I don’t mean to pick on any particular hospital, and I suspect – in fact, I hope -- that for every example I listed there are counterexamples.  Nonetheless, I worry that they’re more common experiences than uncommon.  I’d be interested in hearing about other people’s pet peeves about hospitals – and I’d especially love to hear about counter-examples where a hospital has done better for patients.

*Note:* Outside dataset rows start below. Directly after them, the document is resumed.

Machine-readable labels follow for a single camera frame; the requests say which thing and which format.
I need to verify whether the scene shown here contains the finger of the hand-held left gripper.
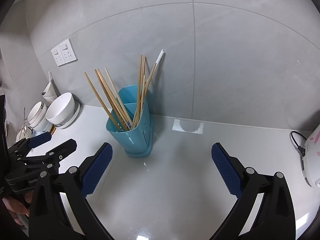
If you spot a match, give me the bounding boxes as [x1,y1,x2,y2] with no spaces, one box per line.
[8,131,53,157]
[14,138,78,175]

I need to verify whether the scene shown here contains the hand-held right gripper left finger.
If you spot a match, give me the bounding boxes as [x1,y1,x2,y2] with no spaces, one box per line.
[29,142,114,240]

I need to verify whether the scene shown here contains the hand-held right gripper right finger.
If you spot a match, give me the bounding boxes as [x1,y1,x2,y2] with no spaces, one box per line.
[211,142,297,240]

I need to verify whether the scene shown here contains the blue plastic utensil holder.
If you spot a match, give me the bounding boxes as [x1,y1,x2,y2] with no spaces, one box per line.
[105,85,153,158]

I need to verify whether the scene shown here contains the grey-ended wooden chopstick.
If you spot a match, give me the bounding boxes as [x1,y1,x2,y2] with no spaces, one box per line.
[84,72,120,132]
[132,63,157,128]

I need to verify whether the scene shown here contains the brown floral-band chopstick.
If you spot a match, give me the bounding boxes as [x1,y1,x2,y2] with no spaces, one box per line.
[94,69,127,131]
[135,55,143,125]

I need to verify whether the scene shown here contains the person's left hand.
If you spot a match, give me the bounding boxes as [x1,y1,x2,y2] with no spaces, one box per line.
[2,192,30,226]

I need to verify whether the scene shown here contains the glass and metal tableware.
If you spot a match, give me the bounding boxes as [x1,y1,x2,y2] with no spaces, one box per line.
[15,107,34,143]

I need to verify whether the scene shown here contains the white bowl with dark rim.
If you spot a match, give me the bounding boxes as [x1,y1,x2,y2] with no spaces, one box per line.
[27,101,50,132]

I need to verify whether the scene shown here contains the white plate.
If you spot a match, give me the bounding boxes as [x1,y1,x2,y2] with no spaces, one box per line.
[54,101,80,130]

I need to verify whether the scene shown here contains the white ceramic jug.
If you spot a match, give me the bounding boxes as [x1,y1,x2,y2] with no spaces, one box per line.
[41,72,59,103]

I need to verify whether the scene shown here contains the white tape patch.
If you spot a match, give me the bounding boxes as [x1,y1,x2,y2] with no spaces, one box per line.
[172,119,204,134]

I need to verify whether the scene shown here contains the white floral rice cooker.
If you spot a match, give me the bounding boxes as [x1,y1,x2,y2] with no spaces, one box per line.
[301,124,320,188]

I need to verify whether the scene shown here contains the black rice cooker cord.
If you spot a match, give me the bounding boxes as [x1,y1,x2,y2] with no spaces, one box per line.
[290,131,307,157]

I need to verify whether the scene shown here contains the white double wall outlet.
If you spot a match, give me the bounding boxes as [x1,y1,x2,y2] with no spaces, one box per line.
[51,38,77,67]

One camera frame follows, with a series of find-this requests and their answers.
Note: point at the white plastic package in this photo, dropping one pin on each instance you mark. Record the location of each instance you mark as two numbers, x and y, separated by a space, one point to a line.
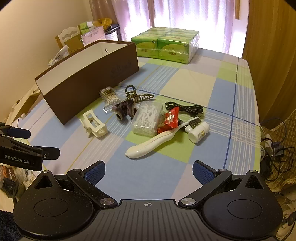
59 55

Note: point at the brown cardboard box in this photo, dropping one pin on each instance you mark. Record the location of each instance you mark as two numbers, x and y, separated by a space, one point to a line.
92 92

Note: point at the checked bed sheet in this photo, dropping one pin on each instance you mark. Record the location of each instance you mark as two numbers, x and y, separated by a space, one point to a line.
185 76

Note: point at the white power strip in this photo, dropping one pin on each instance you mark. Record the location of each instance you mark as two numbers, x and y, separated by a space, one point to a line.
266 146

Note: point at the pink curtain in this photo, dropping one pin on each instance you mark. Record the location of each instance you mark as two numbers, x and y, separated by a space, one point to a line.
185 14

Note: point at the white electric toothbrush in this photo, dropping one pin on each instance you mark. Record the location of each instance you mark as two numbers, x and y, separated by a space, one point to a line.
148 146

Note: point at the purple scrunchie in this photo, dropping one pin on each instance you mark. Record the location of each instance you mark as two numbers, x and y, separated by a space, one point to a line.
124 109

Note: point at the yellow plastic bag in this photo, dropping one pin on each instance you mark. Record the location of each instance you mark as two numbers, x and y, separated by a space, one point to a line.
104 22

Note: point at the orange and black packet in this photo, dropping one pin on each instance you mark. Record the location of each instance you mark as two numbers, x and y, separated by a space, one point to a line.
8 180

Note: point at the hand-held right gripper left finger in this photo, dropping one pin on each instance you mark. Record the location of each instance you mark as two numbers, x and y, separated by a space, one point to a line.
96 175

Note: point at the cardboard box flaps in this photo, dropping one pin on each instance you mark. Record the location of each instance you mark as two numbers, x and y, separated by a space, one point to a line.
27 102

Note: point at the tan cardboard box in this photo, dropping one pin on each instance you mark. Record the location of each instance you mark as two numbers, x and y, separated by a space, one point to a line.
71 46

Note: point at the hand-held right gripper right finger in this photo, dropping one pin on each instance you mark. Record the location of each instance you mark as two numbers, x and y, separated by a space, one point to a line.
203 172

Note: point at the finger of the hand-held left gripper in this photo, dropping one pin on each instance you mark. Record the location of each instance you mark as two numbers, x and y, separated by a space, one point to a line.
51 153
19 134

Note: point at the brown wooden panel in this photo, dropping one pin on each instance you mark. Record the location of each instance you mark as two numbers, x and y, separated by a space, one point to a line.
272 58

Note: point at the pink paper sheet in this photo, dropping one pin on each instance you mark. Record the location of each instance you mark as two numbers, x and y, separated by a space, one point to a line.
93 36

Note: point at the clear glass object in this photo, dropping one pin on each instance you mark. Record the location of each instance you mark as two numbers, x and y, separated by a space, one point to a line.
286 217

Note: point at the white pill bottle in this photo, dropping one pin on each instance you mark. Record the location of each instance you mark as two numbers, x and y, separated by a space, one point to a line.
198 133

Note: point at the bag of cotton swabs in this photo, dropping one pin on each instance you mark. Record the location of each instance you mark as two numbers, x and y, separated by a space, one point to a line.
109 95

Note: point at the green tissue boxes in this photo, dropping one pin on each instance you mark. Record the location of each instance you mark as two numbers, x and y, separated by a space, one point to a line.
84 26

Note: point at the white carved chair back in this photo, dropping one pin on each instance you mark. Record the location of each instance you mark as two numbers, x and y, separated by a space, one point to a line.
69 33

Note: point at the white hair claw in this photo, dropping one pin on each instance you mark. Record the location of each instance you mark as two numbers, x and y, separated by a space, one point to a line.
99 129

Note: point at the clear plastic bag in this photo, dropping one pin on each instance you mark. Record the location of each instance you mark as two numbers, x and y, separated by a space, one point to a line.
145 118

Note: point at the green tissue multipack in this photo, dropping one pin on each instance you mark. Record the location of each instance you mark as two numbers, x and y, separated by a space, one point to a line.
166 44

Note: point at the red snack packet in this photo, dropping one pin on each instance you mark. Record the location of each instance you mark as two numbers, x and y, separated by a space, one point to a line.
170 119

Hospitals have a lot of caring, smart people working in them, all of whom presumably want what’s best for the patient.  I sure hope the barriers to addressing them are more than “we’ve always done it that way...”

1 comment:

  1. I completely agree with your observations. My dog's vet does a much better job of informing us of the details, cost and procedure. Our dog stays a minimal amount of time in the "pet hospital." The vet's office is on time, concise and sequential in their communication and reimbursement processes and the amount associated with the procedure.